Para Salvador Duarte, 67 anos, o membro que há mais tempo pertence à Esperança na Juventude (desde o início), os ranchos têm outra mais valia. É que permitem aos seus elementos conhecerem o país de uma ponta a outra e, nalguns casos, viajarem até outros países. O rancho do Nadadouro estreou-se além fronteiras precisamente o ano passado – em Agosto foi actuar à Galiza – e por ano realiza em média 12 saídas. “Posso dizer que hoje aquilo que eu conheço do meu país se deve ao rancho. Não falo apenas em grandes cidades, mas também daquelas aldeias que poucos fazem ideia que existem, algumas que estão localizadas até bem perto de nós”, realça Salvador Duarte.
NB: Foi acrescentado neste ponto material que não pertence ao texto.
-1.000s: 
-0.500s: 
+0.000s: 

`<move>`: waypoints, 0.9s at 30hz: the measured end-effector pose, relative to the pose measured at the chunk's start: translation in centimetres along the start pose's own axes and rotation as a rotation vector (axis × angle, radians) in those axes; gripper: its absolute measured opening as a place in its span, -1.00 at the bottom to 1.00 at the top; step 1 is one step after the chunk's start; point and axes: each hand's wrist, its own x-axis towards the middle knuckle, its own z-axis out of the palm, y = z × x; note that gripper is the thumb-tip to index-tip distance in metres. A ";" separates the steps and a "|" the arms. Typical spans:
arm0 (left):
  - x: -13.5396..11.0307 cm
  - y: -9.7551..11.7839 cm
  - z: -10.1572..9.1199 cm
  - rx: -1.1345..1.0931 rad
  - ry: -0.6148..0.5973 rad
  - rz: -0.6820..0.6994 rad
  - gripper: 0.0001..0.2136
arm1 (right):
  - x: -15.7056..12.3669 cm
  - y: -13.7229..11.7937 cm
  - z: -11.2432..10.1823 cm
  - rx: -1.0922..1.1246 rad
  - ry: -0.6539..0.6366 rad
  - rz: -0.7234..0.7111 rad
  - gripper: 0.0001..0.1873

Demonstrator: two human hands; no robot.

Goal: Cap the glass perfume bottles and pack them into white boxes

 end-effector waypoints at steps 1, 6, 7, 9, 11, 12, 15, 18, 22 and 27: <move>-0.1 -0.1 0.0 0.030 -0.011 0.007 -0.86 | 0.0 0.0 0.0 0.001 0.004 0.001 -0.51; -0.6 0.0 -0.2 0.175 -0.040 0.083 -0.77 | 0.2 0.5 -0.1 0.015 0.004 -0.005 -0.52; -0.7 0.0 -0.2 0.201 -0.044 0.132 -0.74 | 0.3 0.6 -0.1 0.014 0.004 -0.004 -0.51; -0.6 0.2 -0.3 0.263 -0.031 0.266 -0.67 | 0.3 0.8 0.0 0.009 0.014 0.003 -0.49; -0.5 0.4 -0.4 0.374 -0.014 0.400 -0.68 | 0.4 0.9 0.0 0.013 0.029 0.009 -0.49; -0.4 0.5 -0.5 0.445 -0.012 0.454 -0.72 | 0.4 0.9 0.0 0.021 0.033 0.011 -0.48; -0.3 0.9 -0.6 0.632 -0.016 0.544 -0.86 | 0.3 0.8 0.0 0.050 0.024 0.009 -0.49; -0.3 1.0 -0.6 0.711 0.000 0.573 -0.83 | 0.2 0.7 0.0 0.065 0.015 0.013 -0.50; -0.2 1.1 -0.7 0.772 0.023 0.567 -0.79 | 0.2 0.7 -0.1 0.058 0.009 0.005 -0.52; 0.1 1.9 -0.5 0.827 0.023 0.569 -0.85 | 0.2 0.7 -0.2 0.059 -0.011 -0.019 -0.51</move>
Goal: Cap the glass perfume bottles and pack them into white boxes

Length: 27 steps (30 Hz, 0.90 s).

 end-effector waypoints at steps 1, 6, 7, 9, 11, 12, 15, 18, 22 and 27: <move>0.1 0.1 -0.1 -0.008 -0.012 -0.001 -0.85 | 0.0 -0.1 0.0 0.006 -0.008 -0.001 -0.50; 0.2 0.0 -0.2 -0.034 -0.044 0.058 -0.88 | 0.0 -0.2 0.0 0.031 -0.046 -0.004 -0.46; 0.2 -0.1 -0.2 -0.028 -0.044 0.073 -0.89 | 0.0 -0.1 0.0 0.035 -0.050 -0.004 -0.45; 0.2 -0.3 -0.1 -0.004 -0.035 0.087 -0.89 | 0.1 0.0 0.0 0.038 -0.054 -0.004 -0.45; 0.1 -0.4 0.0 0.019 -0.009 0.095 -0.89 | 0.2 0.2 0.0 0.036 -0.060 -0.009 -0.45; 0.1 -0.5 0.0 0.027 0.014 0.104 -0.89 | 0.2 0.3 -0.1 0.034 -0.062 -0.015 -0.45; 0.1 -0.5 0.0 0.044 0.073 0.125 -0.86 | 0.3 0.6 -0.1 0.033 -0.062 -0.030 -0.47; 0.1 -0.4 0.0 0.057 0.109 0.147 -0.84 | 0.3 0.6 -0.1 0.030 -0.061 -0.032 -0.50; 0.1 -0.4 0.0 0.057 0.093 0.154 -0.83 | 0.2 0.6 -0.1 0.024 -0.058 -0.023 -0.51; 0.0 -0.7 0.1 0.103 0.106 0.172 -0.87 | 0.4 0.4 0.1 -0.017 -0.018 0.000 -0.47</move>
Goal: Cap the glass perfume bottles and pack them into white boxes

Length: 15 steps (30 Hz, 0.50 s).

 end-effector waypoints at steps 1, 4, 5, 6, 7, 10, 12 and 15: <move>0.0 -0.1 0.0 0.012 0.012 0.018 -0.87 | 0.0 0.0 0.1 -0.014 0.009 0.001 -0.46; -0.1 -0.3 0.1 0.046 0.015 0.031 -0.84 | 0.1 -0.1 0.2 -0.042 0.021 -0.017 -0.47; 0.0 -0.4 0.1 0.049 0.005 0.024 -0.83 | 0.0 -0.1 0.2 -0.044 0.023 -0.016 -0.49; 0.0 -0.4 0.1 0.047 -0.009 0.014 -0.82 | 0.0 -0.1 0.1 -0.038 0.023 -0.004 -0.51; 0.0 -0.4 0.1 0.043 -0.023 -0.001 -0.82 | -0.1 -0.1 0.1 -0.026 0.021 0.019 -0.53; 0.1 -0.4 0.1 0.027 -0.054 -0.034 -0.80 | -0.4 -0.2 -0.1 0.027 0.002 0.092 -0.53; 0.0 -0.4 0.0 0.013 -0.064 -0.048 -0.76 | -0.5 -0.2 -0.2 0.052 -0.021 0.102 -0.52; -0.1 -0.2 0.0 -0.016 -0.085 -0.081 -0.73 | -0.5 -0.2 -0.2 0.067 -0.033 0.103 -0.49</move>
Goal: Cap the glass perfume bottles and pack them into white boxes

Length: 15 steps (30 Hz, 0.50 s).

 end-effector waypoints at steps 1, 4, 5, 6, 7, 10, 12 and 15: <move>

AS BOAS MEMÓRIAS TAMBÉM SE CRIAM DO CONVÍVIO COM OUTROS RANCHOS

De todas as viagens e actuações em que participam, há algumas que se tornam marcantes. Embora nessa altura nem fizesse parte do rancho, Vítor Silva recorda-se da actuação do grupo no Piquenicão das Caldas da Rainha. Só não sabe precisar a data, apenas que foi nos anos 80. “Ao mesmo tempo que decorria o Piquenicão, o Rancho estava a organizar o seu festival de folclore, então só podia actuar perto da uma da manhã no encerramento do certame… quando às 22h00 vi que o Campo da Boneca estava a esvaziar, pensei que não iam ter público, mas a verdade é que chegou a hora de subirem ao palco e o recinto estava tão cheio como não tinha visto em noite nenhuma”, lembra Vítor Silva.
Salvador Duarte também guarda na memória esta actuação, assim como momentos que passou em festivais que fez no Norte. Conta que por várias vezes as tocatas dos vários ranchos se juntaram para cantarem à desgarrada, num excelente convívio entre diferentes grupos. “Isto mostra que não são só as actuações que nos trazem boas lembranças, mas também os momentos de convívio, aquilo que comemos, as pessoas que conhecemos”, refere.
Quando lhe pedimos para descrever o Rancho Esperança na Juventude, Salvador Duarte fala com o coração. “Vejo um grupo humilde e jovem, às vezes pouco profissional, mas que quando mete os pés em cima do palco nunca falha”, afirma, acrescentando que há eventos em que se sentem “pequenos” ao pé de outros grupos, mas que os aplausos do público são o reconhecimento de que cumprem bem a sua missão.

 

36 anos de história…

Carnaval de 1980: Cria-se uma marcha para actuar no Carnaval das Caldas. Este grupo seria o protótipo daquilo que viria a ser o rancho.
Abril de 1981: O Rancho Folclórico “Esperança na Juventude” do Nadadouro é formalmente criado.
1982: Realiza-se o primeiro festival de folclore organizado pelo rancho do Nadadouro.
Anos 90: Não se sabe exatamente quando surgiu, mas durante cinco a seis anos existiu um rancho infantil no Nadadouro que chegou a actuar em pelo menos três festivais.
Agosto 2016: Primeira internacionalização do grupo, com uma actuação na Galiza.